The Lukaske email was recently obtained by the Huffington Post–in the aftermath of America’s latest mass shooting at Marjory Stoneman Douglas High School in Parkland, Florida.

Longtime gun control activist Mark Glaze, currently serving as the senior policy adviser for Guns Down America, slammed the DCCC email as “pathetic” and “straight out of the NRA’s talking points,” in comments to the HuffPo. Glaze previously served as the former executive director of both Michael Bloomberg‘s Mayors Against Illegal Guns, and later served in the same capacity for the gun control group Everytown for Gun Safety.

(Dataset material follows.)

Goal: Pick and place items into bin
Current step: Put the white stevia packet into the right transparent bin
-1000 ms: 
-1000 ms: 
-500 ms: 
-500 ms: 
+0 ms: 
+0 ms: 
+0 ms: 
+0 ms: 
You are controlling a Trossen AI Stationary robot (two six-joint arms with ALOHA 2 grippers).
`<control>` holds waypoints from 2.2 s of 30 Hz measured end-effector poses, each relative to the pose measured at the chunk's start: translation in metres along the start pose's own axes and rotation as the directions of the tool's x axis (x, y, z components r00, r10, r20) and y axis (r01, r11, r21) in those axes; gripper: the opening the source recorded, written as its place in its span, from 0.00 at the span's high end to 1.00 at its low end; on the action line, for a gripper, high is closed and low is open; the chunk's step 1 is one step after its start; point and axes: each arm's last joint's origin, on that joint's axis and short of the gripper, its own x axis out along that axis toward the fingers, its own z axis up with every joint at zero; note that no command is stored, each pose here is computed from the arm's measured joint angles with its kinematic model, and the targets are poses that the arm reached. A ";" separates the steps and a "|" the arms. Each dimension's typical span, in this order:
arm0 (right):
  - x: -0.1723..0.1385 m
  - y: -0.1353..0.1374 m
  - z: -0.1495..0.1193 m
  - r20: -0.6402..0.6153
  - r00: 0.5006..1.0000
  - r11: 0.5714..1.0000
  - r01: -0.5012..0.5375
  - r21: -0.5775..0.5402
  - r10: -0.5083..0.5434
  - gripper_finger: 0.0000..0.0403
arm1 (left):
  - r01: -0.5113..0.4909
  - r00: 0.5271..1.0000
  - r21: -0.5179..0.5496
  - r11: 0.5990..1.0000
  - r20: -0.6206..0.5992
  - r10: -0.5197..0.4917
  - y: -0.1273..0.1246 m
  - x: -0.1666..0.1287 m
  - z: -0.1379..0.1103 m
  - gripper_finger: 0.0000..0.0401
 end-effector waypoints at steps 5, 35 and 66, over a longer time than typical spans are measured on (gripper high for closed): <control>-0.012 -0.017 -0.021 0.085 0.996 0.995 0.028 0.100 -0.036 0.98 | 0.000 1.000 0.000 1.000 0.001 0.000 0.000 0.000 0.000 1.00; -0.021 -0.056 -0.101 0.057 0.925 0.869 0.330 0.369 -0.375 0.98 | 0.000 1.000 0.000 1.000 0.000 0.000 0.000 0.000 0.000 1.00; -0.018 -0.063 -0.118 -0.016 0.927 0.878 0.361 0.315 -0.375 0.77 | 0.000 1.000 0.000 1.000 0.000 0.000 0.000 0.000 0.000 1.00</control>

Glaze later elaborated, saying, “If the DCCC is willing to give up a key issue and offend virtually every Democrat so as not to bother eight Independents in rural Missouri, they’re even more incompetent than we thought, and Democrats should be very worried about the midterms.”

Student survivors of the Valentine’s Day massacre in Parkland vocally ridiculed and dismissed “thoughts and prayers”-style messaging and reactions as inadequate after seeing 14 fellow students and three staff members slaughtered before their eyes.

Immediately famous firebrand and survivor Emma González offered a typical indictment of the concept. In a highly-publicized speech following the shooting, she said, “Every single person up here today, all these people should be home grieving. But instead we are up here standing together because if all our government and President can do is send thoughts and prayers, then it’s time for victims to be the change that we need to see.”

Another Parkland survivor, Sarah Chadwick, was a bit less diplomatic. In a viral tweet, Chadwick savaged President Donald Trump‘s use of the politically correct and tragedy-adjacent cliché. She wrote:

I don’t want your condolences you fucking price of shit, my friends and teachers were shot. Multiple of my fellow classmates are dead. Do something instead of sending prayers. Prayers won’t fix this. But Gun control will prevent it from happening again.

Law&Crime reached out to the DCCC for comment, but no response was forthcoming at the time of publication.